—Deux, ma chère miss, et je m’engage à y répondre.

—Eh bien, reprit la jeune fille, est-ce que vous vous effrayeriez beaucoup à l’idée d’être abandonné dans une île déserte?

—Moi! s’écria Paganel.

—Allons, mon ami, dit le major, n’allez pas avouer que c’est votre plus cher désir!

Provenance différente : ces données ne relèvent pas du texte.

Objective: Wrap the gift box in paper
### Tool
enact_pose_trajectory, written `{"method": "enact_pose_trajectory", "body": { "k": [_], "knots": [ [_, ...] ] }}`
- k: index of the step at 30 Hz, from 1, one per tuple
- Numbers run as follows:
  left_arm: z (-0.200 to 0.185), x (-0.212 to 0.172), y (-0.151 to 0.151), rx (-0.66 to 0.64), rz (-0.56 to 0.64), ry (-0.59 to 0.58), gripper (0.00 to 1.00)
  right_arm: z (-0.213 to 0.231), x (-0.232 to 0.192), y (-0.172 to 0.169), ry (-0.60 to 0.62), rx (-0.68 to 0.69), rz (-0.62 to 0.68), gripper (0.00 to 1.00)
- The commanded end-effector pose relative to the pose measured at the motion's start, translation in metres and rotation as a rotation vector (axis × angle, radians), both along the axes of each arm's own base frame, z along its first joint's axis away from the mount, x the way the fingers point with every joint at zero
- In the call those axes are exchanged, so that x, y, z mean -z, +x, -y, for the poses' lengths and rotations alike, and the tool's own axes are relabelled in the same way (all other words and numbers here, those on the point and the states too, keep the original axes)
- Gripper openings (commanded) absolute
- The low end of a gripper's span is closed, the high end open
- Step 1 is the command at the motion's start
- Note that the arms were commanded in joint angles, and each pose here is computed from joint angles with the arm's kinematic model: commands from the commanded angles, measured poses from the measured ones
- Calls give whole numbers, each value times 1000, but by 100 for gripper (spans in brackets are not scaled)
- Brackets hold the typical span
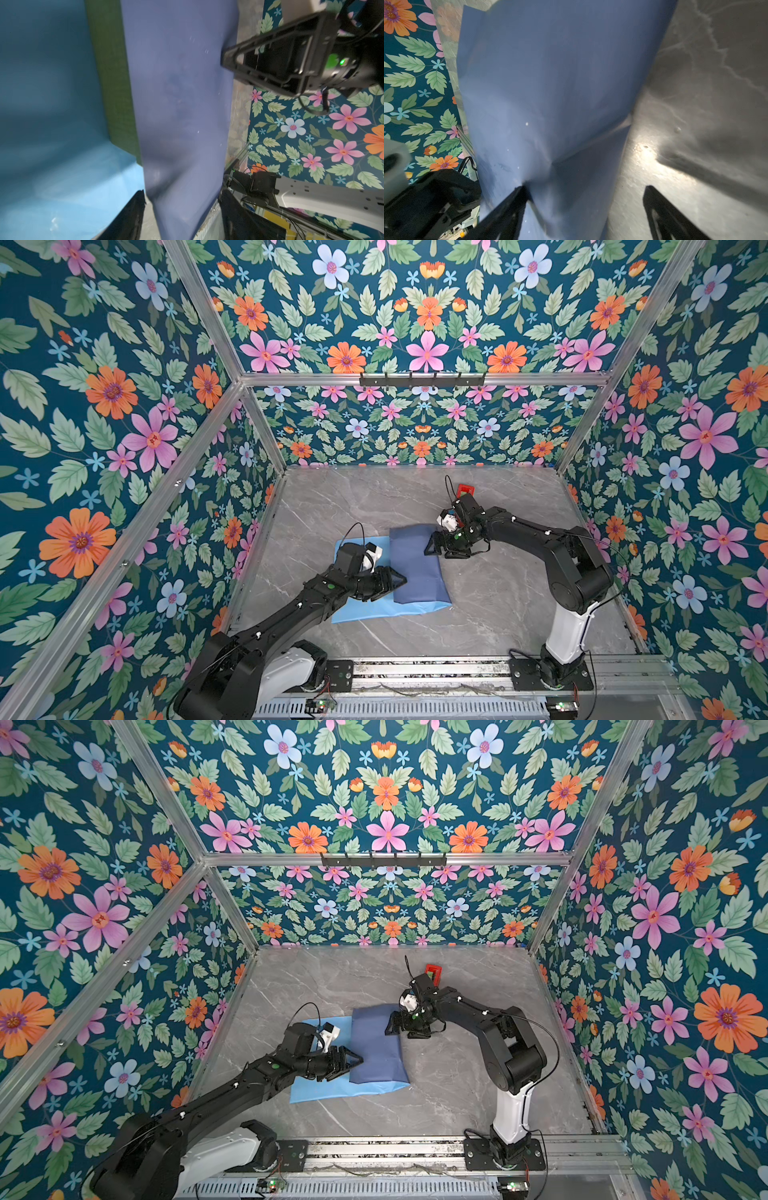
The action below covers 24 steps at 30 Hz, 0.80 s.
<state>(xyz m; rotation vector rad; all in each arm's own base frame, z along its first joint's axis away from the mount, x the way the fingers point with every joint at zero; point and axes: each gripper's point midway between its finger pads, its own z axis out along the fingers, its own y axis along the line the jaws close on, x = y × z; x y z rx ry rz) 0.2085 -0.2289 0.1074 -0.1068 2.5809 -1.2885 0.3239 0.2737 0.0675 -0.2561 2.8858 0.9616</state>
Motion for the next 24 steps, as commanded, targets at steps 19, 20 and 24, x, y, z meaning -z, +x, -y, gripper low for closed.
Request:
{"method": "enact_pose_trajectory", "body": {
  "k": [19,20,24],
  "knots": [
    [5,38,65,5,36,228,64,9,13,-4,-60,-4,-12,88],
    [5,40,65,1,35,229,64,9,14,-4,-63,-4,-14,88],
    [6,40,68,-12,37,217,65,9,13,-3,-63,-6,-11,88]
  ]
}}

—Je ne prétends pas cela, répliqua le géographe, mais, enfin, l’aventure ne me déplairait pas trop. Je me referais une vie nouvelle. Je chasserais, je pêcherais, j’élirais domicile dans une grotte l’hiver, sur un arbre l’été; j’aurais des magasins pour mes récoltes; enfin je coloniserais mon île.

—À vous tout seul?

—À moi tout seul, s’il le fallait. D’ailleurs, est-on jamais seul au monde? Ne peut-on choisir des amis dans la race animale, apprivoiser un jeune chevreau, un perroquet éloquent, un singe aimable? Et si le hasard vous envoie un compagnon, comme le fidèle Vendredi, que faut-il de plus pour être heureux? Deux amis sur un rocher, voilà le bonheur! Supposez le major et moi…

—Merci, répondit le major, je n’ai aucun goût pour les rôles de
Robinson, et je les jouerais fort mal.

—Cher Monsieur Paganel, répondit lady Helena, voilà encore votre imagination qui vous emporte dans les champs de la fantaisie. Mais je crois que la réalité est bien différente du rêve. Vous ne songez qu’à ces Robinsons imaginaires soigneusement jetés dans une île bien choisie, et que la nature traite en enfants gâtés! Vous ne voyez que le beau côté des choses!

—Quoi! Madame, vous ne pensez pas qu’on puisse être heureux dans une île déserte?